At the same time the powerful United Auto Workers union has voted overwhelmingly to accept a deal that will make its health fund the major shareholder in any Chrysler-Fiat alliance.
The UAW will effectively control 55 per cent of the shareholding in the Chrysler-Fiat alliance as part of a deal to reorganise half the US$10.6 billion obligation that the carmaker owes a retiree health care trust that the union will administer.
UAW President Ron Gettelfinger said in a statement, "Our members have responded by accepting an agreement that is painful for our active and retired workers, but which helps preserve US manufacturing jobs and gives Chrysler a chance to survive."
"Today's vote enables us to continue our work to meet the conditions laid out by the US Treasury Department," Chrysler President Tom LaSorda said in a prepared statement.
Meanwhile, Reuters newsagency said Chrysler was rushing to clinch deals with Fiat SpA and a fractious group of lenders in a last-ditch effort to avoid bankruptcy as the final day began of a government-imposed restructuring deadline.
US President Barack Obama said concessions by Chrysler's unions and its major bank lenders had made him more hopeful than he had been just a month ago that the struggling automaker could be made viable.
But he added that it was still not clear if Chrysler would need to seek bankruptcy protection to cement concessions from its lenders and move ahead with a planned alliance with Fiat.
"The details have not yet been finalised so I don't want to jump the gun, but I'm feeling more optimistic than I was about the possibilities about that getting done," Mr Obama said in a news conference.

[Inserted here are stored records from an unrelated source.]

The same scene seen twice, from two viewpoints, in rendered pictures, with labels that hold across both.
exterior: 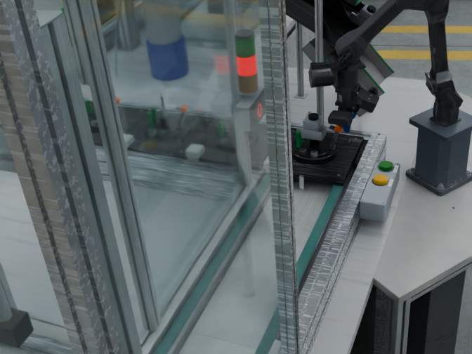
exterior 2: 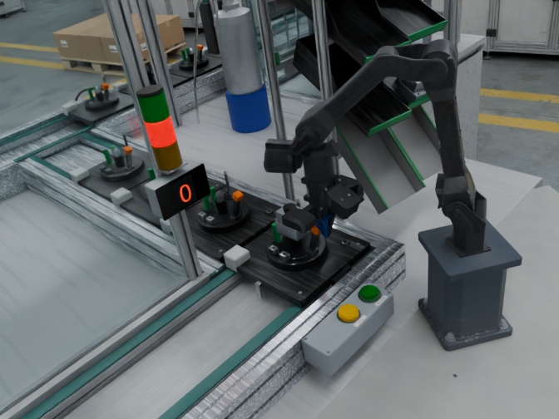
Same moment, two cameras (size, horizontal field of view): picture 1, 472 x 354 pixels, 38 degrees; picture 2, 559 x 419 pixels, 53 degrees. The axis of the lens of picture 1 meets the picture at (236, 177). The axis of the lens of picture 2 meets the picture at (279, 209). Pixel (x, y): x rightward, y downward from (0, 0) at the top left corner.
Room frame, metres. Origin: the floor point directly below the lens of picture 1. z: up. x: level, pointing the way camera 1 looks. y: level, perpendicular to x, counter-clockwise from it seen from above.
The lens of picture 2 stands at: (0.79, -0.63, 1.75)
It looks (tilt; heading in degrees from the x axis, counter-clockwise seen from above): 33 degrees down; 24
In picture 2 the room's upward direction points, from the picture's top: 9 degrees counter-clockwise
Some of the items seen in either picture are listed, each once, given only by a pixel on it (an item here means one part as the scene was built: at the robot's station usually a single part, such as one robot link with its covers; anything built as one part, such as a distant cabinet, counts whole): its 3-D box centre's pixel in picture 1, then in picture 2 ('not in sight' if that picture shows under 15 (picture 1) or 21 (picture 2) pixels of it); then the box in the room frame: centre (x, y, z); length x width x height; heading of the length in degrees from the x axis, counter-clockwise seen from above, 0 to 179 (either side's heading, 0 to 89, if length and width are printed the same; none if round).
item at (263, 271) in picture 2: (314, 154); (297, 254); (1.73, -0.24, 0.96); 0.24 x 0.24 x 0.02; 65
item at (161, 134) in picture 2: not in sight; (160, 130); (1.61, -0.05, 1.33); 0.05 x 0.05 x 0.05
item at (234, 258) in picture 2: not in sight; (237, 258); (1.69, -0.11, 0.97); 0.05 x 0.05 x 0.04; 65
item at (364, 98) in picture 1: (366, 97); (343, 197); (1.68, -0.38, 1.17); 0.07 x 0.07 x 0.06; 64
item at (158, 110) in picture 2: not in sight; (153, 105); (1.61, -0.05, 1.38); 0.05 x 0.05 x 0.05
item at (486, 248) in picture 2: (445, 109); (467, 231); (1.70, -0.61, 1.09); 0.07 x 0.07 x 0.06; 30
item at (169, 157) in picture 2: not in sight; (166, 153); (1.61, -0.05, 1.28); 0.05 x 0.05 x 0.05
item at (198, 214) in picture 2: not in sight; (220, 204); (1.84, -0.01, 1.01); 0.24 x 0.24 x 0.13; 65
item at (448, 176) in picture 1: (442, 149); (465, 283); (1.70, -0.61, 0.96); 0.15 x 0.15 x 0.20; 30
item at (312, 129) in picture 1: (310, 125); (288, 218); (1.74, -0.23, 1.06); 0.08 x 0.04 x 0.07; 65
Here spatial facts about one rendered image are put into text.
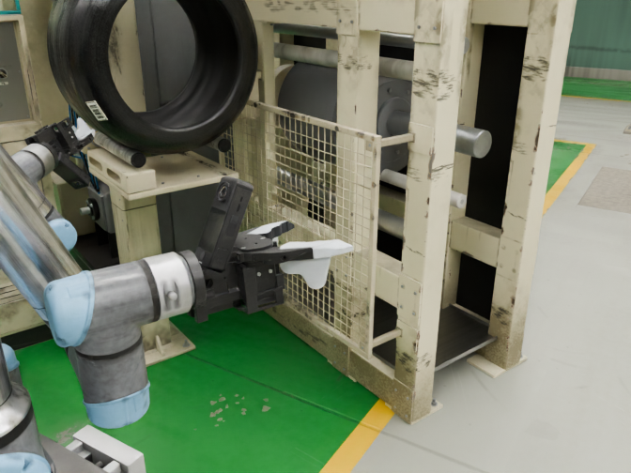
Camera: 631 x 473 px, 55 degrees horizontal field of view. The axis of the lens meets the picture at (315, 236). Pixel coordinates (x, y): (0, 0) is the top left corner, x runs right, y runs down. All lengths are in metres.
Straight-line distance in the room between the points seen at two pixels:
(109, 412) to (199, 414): 1.45
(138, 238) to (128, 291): 1.62
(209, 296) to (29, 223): 0.22
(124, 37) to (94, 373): 1.56
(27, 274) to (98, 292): 0.13
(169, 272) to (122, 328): 0.08
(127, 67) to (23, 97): 0.48
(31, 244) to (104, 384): 0.19
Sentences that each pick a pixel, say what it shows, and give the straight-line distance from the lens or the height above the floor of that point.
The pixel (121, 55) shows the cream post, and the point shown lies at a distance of 2.16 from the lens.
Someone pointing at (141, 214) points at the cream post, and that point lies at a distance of 2.29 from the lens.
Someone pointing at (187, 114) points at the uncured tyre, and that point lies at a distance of 2.12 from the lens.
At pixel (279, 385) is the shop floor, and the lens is 2.30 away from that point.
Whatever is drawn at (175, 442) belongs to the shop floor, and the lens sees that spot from 2.12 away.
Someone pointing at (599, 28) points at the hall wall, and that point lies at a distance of 10.38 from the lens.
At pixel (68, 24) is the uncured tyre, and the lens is 1.76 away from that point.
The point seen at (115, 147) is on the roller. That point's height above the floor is 0.91.
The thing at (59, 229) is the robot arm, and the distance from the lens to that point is 1.32.
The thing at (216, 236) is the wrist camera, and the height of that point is 1.09.
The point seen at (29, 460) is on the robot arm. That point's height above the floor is 0.92.
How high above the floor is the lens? 1.38
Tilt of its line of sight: 23 degrees down
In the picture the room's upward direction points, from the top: straight up
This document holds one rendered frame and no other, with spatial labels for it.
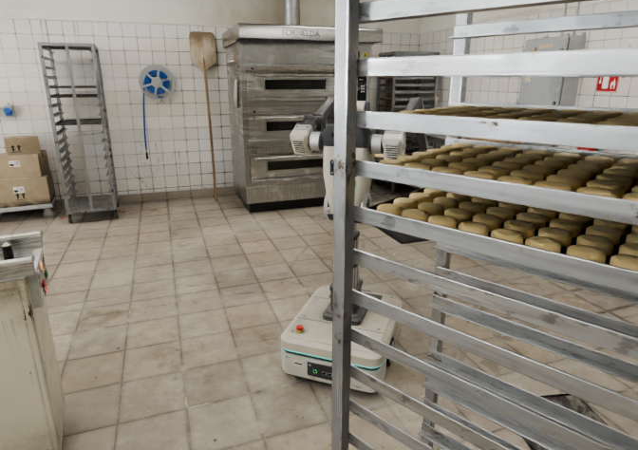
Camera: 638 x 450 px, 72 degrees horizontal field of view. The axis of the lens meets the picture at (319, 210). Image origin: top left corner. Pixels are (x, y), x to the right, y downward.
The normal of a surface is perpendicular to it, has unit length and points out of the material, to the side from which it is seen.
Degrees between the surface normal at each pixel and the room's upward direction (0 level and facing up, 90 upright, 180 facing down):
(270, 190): 90
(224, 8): 90
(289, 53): 90
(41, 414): 90
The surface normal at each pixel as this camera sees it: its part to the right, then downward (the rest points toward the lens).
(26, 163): 0.29, 0.25
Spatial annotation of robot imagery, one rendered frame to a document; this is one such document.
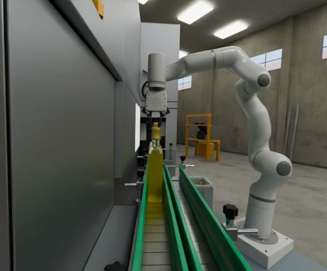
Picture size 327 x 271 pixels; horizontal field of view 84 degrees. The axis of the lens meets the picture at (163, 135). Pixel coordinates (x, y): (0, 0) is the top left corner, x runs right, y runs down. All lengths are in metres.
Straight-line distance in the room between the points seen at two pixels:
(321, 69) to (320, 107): 1.29
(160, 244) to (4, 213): 0.36
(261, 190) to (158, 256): 0.66
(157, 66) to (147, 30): 1.16
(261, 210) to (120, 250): 0.73
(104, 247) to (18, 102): 0.39
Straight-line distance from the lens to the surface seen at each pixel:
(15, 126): 0.23
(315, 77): 8.45
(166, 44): 1.96
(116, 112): 0.66
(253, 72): 0.90
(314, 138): 8.24
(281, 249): 1.11
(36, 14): 0.29
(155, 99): 0.86
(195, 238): 0.56
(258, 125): 0.96
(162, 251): 0.51
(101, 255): 0.51
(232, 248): 0.39
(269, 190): 1.02
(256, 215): 1.07
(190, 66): 0.89
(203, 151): 8.13
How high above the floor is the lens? 1.35
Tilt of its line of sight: 4 degrees down
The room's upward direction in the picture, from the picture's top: 2 degrees clockwise
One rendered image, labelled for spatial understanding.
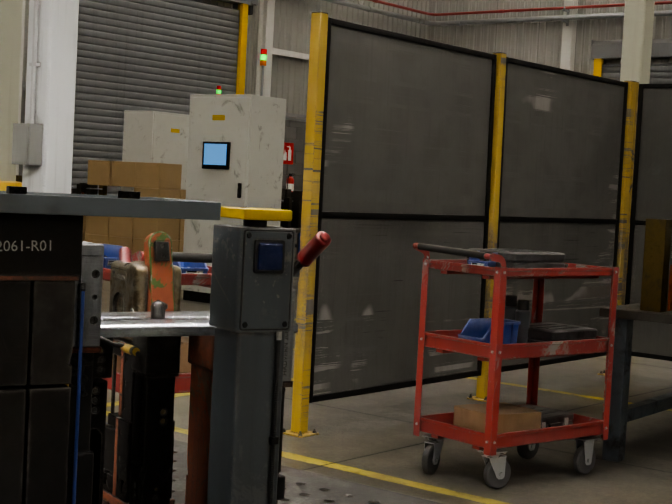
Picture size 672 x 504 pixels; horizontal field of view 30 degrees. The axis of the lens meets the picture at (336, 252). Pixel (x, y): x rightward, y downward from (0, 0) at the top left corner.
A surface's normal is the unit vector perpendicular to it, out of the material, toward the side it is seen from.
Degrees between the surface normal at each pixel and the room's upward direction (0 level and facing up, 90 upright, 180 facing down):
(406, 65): 88
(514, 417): 90
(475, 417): 90
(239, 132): 90
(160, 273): 78
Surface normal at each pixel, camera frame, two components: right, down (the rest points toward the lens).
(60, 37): 0.78, 0.07
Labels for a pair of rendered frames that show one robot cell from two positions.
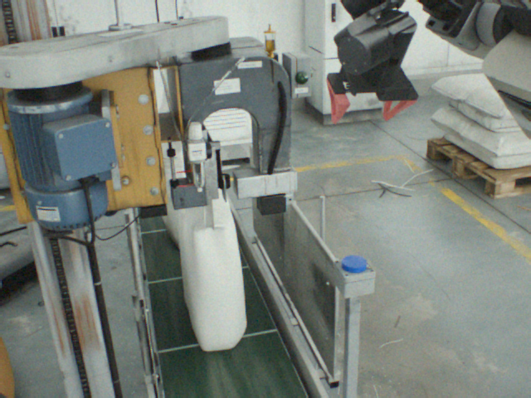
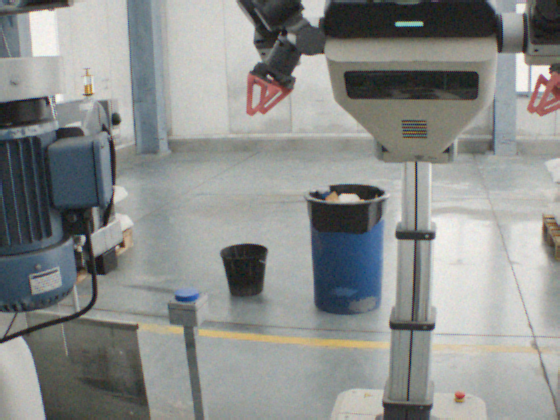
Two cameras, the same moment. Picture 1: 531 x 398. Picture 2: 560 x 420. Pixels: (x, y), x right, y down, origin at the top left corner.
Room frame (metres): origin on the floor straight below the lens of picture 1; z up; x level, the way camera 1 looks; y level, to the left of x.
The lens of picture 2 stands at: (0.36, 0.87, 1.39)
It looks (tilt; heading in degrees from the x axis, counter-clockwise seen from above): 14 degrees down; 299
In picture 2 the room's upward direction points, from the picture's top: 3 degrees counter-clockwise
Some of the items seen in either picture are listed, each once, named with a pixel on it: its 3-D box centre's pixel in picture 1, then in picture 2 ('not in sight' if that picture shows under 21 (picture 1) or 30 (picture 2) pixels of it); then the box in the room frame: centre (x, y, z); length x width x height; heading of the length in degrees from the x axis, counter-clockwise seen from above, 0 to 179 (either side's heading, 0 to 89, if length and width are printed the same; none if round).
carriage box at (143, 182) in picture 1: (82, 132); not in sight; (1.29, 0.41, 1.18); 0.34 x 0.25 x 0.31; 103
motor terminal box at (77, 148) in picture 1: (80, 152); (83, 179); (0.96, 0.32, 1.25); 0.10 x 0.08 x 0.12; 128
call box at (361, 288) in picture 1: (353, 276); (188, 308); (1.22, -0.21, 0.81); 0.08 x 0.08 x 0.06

The White House has set a series of aggressive targets for Chrysler in order to justify another US$6 billion in investment on top of the US$4 billion in emergency loans that the government has extended since the start of the year.
The number three US carmaker has won cost-cutting concessions from its unions in the United States and Canada and is on the brink of closing its deal with Fiat, a person involved in those negotiations told Reuters.
That leaves the focus on ongoing debt restructuring talks spearheaded by the Obama administration's automotive task force and former investment banker Steve Rattner.
An Obama administration official said Chrysler talks could run up to the deadline of 11:59 p.m. EDT on Thursday.
Fiat and Chrysler are prepared to complete a merger deal by Thursday that would be taken into bankruptcy court as a key element of the restructuring plan if needed, a person with direct knowledge of the preparations said.